I doubt he's ready at 16. Give him a little more play time and then snag him up.


----------



## creativeparti (Mar 9, 2009)

i think that poo is stunning love the look of the top knot


----------



## spoospirit (Mar 10, 2009)

_He has surely done a lot! He doesn't have a chin and I really don't like the shape of the groom but I am impressed with his achievements for sure! And, with his pigmentation.
_


----------



## jak (Aug 15, 2009)

Haha, kpoos and wishpoo! I don't even know you and you act like my mum!! lmao 

Lol, I don' think it is photoshopped at all, I doubt they even know how to use photo shop!! lol
The breeder has been grooming for years and years...


----------



## Rockporters (Jan 14, 2010)

Beautiful dog. For us children of the 80's that looks like it took an awful lot of Aqua Net to hold up that doo LOL .


----------



## wishpoo (Sep 12, 2009)

> Haha, kpoos and wishpoo! I don't even know you and you act like my mum!! lmao


Ha ha - once one becomes a Mom - one can not act any other way LMAO - it's annoying , I know ... I will stop , I promise  !!!


----------



## roxy25 (Dec 18, 2008)

jak said:


> Haha, kpoos and wishpoo! I don't even know you and you act like my mum!! lmao
> 
> Lol, I don' think it is photoshopped at all, I doubt they even know how to use photo shop!! lol
> The breeder has been grooming for years and years...

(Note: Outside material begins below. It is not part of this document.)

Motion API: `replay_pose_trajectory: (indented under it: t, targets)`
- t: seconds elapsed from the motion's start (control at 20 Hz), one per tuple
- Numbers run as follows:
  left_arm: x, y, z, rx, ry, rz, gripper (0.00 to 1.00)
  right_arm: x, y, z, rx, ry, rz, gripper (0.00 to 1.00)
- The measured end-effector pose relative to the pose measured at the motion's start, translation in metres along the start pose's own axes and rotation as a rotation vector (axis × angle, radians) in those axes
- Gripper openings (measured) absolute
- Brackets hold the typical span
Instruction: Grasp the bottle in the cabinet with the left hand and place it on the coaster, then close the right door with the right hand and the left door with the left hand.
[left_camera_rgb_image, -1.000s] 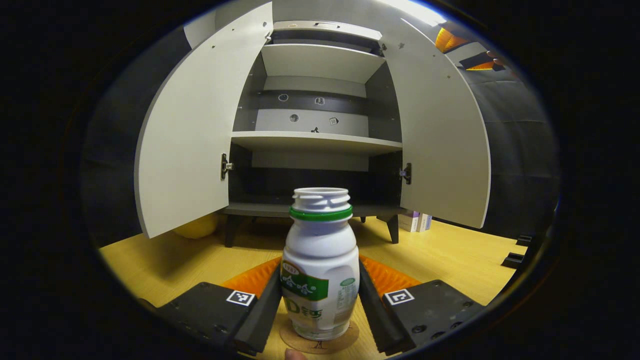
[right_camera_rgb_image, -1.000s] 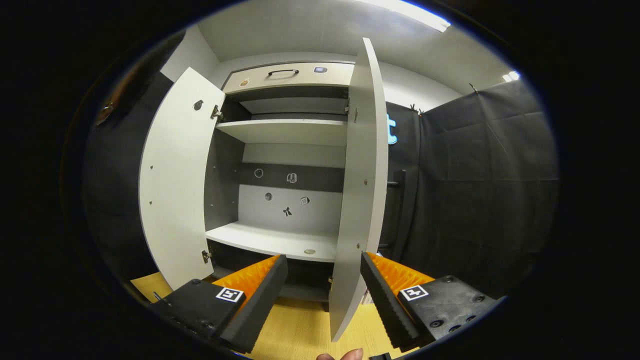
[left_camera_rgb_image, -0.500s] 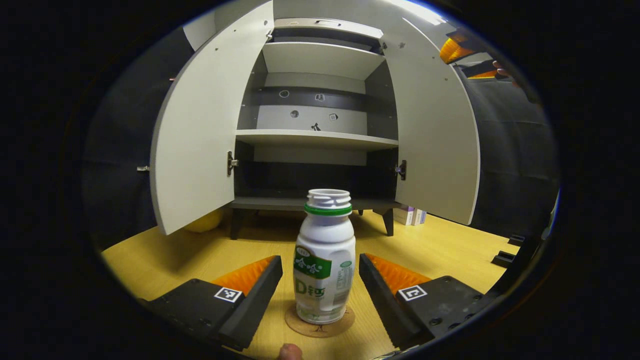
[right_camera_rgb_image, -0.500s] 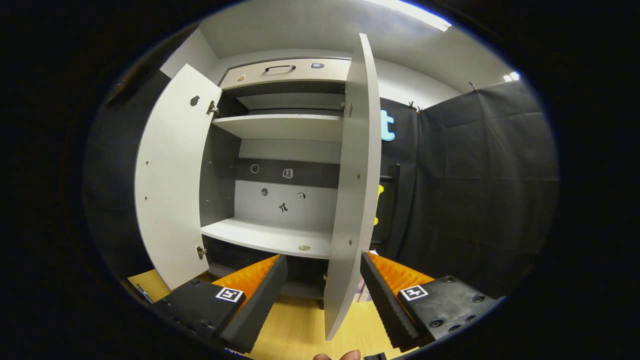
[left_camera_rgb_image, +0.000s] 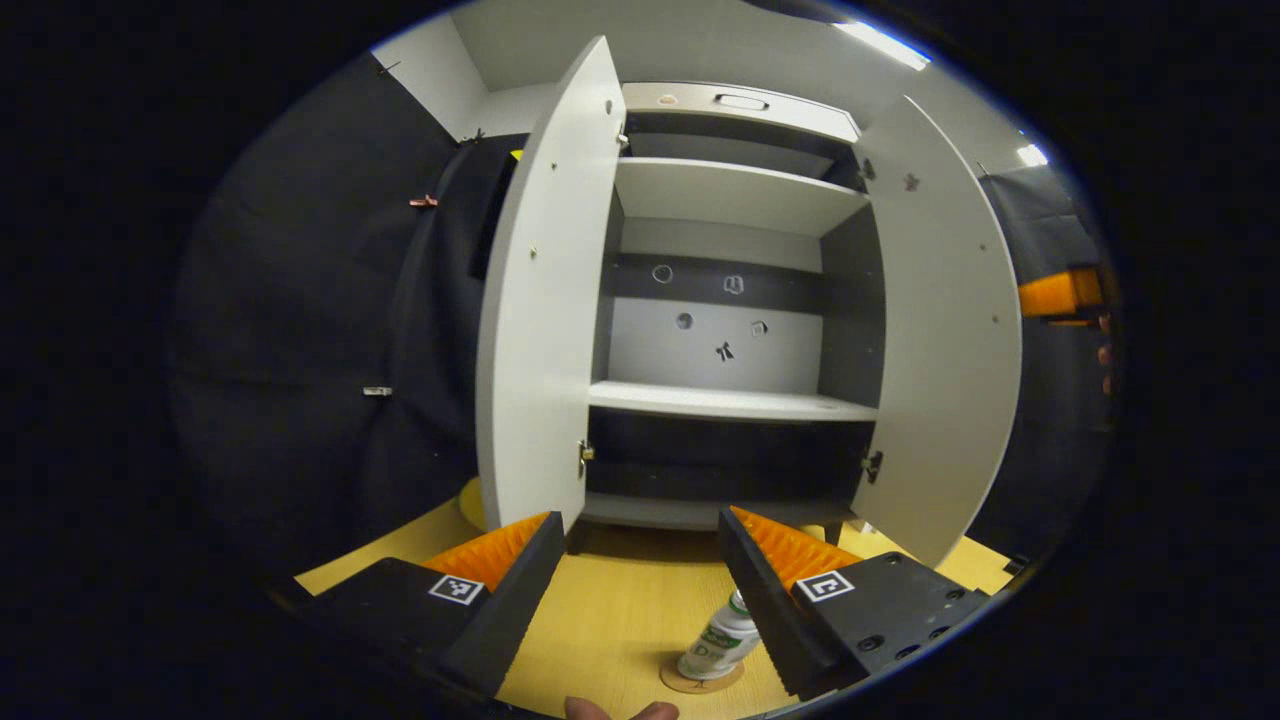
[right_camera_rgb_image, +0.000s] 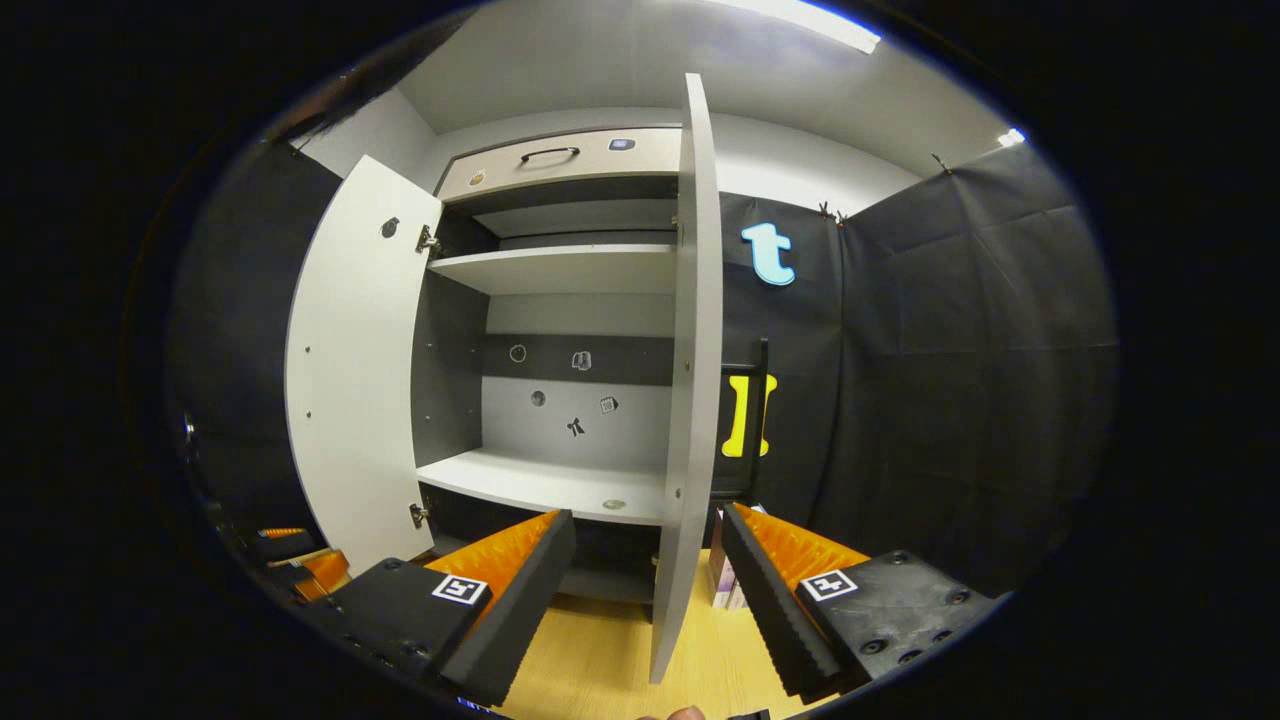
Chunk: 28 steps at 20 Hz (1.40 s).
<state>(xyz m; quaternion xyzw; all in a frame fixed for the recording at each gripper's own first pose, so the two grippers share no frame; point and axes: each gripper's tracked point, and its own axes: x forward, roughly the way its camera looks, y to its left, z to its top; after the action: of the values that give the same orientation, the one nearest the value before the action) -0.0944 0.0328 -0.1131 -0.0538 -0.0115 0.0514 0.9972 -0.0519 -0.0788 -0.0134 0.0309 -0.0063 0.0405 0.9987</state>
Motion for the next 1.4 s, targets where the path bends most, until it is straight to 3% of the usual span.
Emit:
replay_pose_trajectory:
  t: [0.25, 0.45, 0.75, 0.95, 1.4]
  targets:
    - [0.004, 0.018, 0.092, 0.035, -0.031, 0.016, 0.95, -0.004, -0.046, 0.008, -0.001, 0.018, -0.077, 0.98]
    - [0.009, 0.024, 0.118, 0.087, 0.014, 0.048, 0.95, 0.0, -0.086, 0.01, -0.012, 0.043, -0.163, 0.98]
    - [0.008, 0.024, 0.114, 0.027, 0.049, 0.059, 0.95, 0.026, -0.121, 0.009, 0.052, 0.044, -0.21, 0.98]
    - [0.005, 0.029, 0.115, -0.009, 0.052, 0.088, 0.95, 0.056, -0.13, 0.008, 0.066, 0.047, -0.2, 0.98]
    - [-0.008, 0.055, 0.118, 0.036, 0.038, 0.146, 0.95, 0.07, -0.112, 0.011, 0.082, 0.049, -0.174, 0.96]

The pictures are photoshoped they use a smug tool and they took out some one or something in the back ground 

Here is what I saw when i opened it in my Photoshop and blew up the picture. ( there was more to circle but you get the idea lol its mainly alot of the out lining of the dogs coat ) 

All circled in red is PS'd


----------



## flyingduster (Sep 6, 2009)

there's a bit on his rear bracelet too. lol!


----------



## roxy25 (Dec 18, 2008)

flyingduster said:


> there's a bit on his rear bracelet too. lol!


Yeah I saw that haha But I would fill up the whole picture with red circles

There is a AU breeder that uses PS and in a big way he changed the color of one of his dogs :doh::fish:


----------



## roxy25 (Dec 18, 2008)

Ok here lol


----------



## flyingduster (Sep 6, 2009)

hahahaha, there's the whole area infront of the front feet that's has something cloned out too!
It appears, IMO looking at the original pics posted, that his hair isn't at all in that weird shape anyway, it was filled in?? I don't know what was removed from infront of him but perhaps it was just a leaf or something that distracted... The other background stuff was blurred to prevent he focus going to it (ie the blue things in the background behidn his head) His throat area is irritating me, that rectangular face (rather than a nice wedge) is weird, but I think they've changed the line of it?? I dunno what they've done to his front leg and tail though! haha


----------



## jak (Aug 15, 2009)

:doh: I totally missed that! Silly me haha
I still don't think his face is that incorrect, yes he is lacking in chin, but aside from that, I don't think it is all that bad.

I thought that it wasn't meant to be a wedge, Dobermanns are meant to have a wedge face, but I couldn't find wedge anywhere in the poodle standard?
I think it's just the lack of chin that is ruining the look really.


----------



## roxy25 (Dec 18, 2008)

jak said:


> :doh: I totally missed that! Silly me haha
> I still don't think his face is that incorrect, yes he is lacking in chin, but aside from that, I don't think it is all that bad.
> 
> I thought that it wasn't meant to be a wedge, Dobermanns are meant to have a wedge face, but I couldn't find wedge anywhere in the poodle standard?
> I think it's just the lack of chin that is ruining the look really.


In one of these poodles books it talks about when viewing poodle from the front it should have 3 points that make a wedge. 

What I see: 
His nose is Huge and he has a romanisc curve on his nose and of course no chin. His head is not incorrect it is not broad skull , and I like how his muzzle is rectangular on the profile.


----------



## roxy25 (Dec 18, 2008)

I love his body and how long his neck is he is a nice looking dog ! The face stuff is minor to me.


----------



## flyingduster (Sep 6, 2009)

I was looking through my pics and I don't have any pics of Carson at all, only Patrick, so I can't compare to a 'real' pic! haha. But yes, he is certainly still a very nice boy!


----------



## Fluffyspoos (Aug 11, 2009)

There was more PSd done on the first image, but it's minor.


----------



## wishpoo (Sep 12, 2009)

People are so silly - :doh: - why was that needed ???

They had a beautiful dog and now everybody will laugh at them :smow:
*
Not only breeders "enhance" their dogs in the ring , now even photographs are "adjusted" :fish: - WTH - lets all have "virtual dog" show - shell we !!!!!?????
*
(grumble ....grumble....grumble....)


----------